-- Task objective --
The answer must be the full listing, repeated exactly.

-- Dataset excerpt --
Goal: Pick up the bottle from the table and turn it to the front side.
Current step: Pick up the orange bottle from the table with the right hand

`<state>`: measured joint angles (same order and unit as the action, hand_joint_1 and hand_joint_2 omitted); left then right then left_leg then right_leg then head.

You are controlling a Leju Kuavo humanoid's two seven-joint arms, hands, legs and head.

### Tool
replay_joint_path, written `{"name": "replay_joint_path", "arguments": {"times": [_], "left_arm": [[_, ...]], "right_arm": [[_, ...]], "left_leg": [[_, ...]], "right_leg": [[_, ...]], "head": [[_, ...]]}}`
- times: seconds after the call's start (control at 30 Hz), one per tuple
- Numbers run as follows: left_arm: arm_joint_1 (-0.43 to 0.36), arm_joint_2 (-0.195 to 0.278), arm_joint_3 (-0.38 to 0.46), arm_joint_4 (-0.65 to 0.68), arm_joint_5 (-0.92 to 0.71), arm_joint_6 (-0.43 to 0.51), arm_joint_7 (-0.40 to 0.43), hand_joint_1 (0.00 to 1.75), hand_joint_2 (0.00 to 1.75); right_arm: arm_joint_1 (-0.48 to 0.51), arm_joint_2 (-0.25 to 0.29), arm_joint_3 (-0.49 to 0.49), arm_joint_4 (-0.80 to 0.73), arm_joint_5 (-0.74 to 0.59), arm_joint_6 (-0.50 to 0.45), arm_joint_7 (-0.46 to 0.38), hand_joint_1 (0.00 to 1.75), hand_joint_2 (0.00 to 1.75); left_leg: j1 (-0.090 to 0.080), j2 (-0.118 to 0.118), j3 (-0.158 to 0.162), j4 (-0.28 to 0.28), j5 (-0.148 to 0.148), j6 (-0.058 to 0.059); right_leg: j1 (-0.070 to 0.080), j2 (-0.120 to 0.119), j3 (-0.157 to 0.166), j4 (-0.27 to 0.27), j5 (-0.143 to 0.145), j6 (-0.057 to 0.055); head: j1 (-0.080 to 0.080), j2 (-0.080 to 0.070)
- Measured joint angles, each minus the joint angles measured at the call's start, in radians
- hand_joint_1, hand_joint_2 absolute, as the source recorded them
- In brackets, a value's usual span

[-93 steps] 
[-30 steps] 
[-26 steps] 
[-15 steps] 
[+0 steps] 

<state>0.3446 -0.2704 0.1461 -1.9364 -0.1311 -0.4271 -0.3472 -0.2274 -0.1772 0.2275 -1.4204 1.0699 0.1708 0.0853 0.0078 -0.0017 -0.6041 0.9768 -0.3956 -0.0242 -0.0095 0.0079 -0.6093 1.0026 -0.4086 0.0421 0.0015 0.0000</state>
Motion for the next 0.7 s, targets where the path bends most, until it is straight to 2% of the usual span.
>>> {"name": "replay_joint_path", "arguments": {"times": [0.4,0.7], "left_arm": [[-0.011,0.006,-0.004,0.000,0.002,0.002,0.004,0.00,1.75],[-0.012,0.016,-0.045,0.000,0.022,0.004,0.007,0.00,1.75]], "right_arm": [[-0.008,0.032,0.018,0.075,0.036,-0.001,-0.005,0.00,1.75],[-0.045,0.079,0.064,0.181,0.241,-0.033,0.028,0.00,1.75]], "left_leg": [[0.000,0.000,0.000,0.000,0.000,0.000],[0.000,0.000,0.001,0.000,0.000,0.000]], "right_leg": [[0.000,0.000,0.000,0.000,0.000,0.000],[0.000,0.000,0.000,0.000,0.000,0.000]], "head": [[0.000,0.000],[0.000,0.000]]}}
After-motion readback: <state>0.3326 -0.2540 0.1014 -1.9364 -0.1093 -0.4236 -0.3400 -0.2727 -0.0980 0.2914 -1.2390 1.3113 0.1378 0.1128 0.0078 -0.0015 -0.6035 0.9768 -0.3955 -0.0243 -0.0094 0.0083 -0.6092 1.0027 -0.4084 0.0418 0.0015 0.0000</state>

-- Answer section --
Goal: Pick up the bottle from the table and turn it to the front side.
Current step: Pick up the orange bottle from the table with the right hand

`<state>`: measured joint angles (same order and unit as the action, hand_joint_1 and hand_joint_2 omitted); left then right then left_leg then right_leg then head.

You are controlling a Leju Kuavo humanoid's two seven-joint arms, hands, legs and head.

### Tool
replay_joint_path, written `{"name": "replay_joint_path", "arguments": {"times": [_], "left_arm": [[_, ...]], "right_arm": [[_, ...]], "left_leg": [[_, ...]], "right_leg": [[_, ...]], "head": [[_, ...]]}}`
- times: seconds after the call's start (control at 30 Hz), one per tuple
- Numbers run as follows: left_arm: arm_joint_1 (-0.43 to 0.36), arm_joint_2 (-0.195 to 0.278), arm_joint_3 (-0.38 to 0.46), arm_joint_4 (-0.65 to 0.68), arm_joint_5 (-0.92 to 0.71), arm_joint_6 (-0.43 to 0.51), arm_joint_7 (-0.40 to 0.43), hand_joint_1 (0.00 to 1.75), hand_joint_2 (0.00 to 1.75); right_arm: arm_joint_1 (-0.48 to 0.51), arm_joint_2 (-0.25 to 0.29), arm_joint_3 (-0.49 to 0.49), arm_joint_4 (-0.80 to 0.73), arm_joint_5 (-0.74 to 0.59), arm_joint_6 (-0.50 to 0.45), arm_joint_7 (-0.46 to 0.38), hand_joint_1 (0.00 to 1.75), hand_joint_2 (0.00 to 1.75); left_leg: j1 (-0.090 to 0.080), j2 (-0.118 to 0.118), j3 (-0.158 to 0.162), j4 (-0.28 to 0.28), j5 (-0.148 to 0.148), j6 (-0.058 to 0.059); right_leg: j1 (-0.070 to 0.080), j2 (-0.120 to 0.119), j3 (-0.157 to 0.166), j4 (-0.27 to 0.27), j5 (-0.143 to 0.145), j6 (-0.057 to 0.055); head: j1 (-0.080 to 0.080), j2 (-0.080 to 0.070)
- Measured joint angles, each minus the joint angles measured at the call's start, in radians
- hand_joint_1, hand_joint_2 absolute, as the source recorded them
- In brackets, a value's usual span

[-93 steps] 
[-30 steps] 
[-26 steps] 
[-15 steps] 
[+0 steps] 

<state>0.3446 -0.2704 0.1461 -1.9364 -0.1311 -0.4271 -0.3472 -0.2274 -0.1772 0.2275 -1.4204 1.0699 0.1708 0.0853 0.0078 -0.0017 -0.6041 0.9768 -0.3956 -0.0242 -0.0095 0.0079 -0.6093 1.0026 -0.4086 0.0421 0.0015 0.0000</state>
Motion for the next 0.7 s, targets where the path bends most, until it is straight to 2% of the usual span.
>>> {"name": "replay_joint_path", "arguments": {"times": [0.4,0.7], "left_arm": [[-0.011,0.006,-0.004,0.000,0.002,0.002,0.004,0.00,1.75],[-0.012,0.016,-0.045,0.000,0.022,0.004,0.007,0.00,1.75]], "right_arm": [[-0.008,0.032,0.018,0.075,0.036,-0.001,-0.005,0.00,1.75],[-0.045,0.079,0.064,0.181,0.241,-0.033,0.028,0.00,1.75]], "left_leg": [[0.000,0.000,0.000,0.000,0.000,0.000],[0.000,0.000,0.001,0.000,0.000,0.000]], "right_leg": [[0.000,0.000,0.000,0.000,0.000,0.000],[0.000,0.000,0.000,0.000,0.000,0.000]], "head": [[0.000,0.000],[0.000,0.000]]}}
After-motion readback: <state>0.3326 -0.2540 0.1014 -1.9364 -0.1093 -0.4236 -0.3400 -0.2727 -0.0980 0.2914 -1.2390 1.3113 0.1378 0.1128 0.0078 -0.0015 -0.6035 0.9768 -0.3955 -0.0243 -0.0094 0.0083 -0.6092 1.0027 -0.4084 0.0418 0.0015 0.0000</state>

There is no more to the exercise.